(Collected data)
##########
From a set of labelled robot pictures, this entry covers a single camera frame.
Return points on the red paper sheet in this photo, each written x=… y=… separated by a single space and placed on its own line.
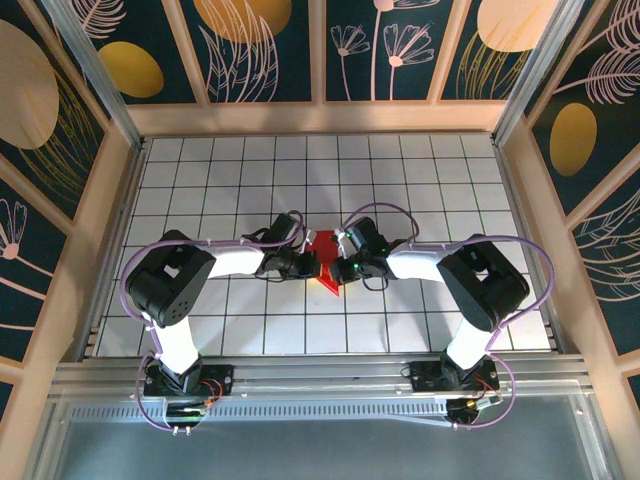
x=324 y=245

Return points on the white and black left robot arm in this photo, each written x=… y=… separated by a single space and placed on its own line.
x=165 y=280

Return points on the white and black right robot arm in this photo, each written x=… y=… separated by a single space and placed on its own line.
x=480 y=282

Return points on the long aluminium mounting rail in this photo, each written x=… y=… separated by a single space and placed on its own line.
x=325 y=375

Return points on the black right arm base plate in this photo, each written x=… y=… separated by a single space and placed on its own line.
x=425 y=380

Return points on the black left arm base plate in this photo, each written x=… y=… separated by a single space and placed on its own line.
x=220 y=375

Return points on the aluminium table side rail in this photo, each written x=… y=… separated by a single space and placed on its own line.
x=531 y=250
x=114 y=250

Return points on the slanted aluminium frame post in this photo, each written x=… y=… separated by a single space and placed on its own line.
x=535 y=75
x=109 y=95
##########
» **EXERCISE PROMPT**
Repeat the data above in full and exactly. Omit every image.

» **TASK RESPONSE**
From a set of labelled robot pictures, this entry covers a single camera frame.
Return points on the red paper sheet in this photo, each written x=… y=… separated by a single space and placed on its own line.
x=324 y=245

Return points on the white and black left robot arm in this photo, each written x=… y=… separated by a single space and placed on its own line.
x=165 y=280

Return points on the white and black right robot arm in this photo, each written x=… y=… separated by a single space and placed on its own line.
x=480 y=282

Return points on the long aluminium mounting rail in this photo, each written x=… y=… separated by a single space and placed on its own line.
x=325 y=375

Return points on the black right arm base plate in this photo, each written x=… y=… separated by a single space and placed on its own line.
x=425 y=380

Return points on the black left arm base plate in this photo, each written x=… y=… separated by a single space and placed on its own line.
x=220 y=375

Return points on the aluminium table side rail in this photo, each written x=… y=… separated by a single space and placed on its own line.
x=531 y=250
x=114 y=250

Return points on the slanted aluminium frame post in this photo, each written x=… y=… separated by a single space and placed on its own line.
x=535 y=75
x=109 y=95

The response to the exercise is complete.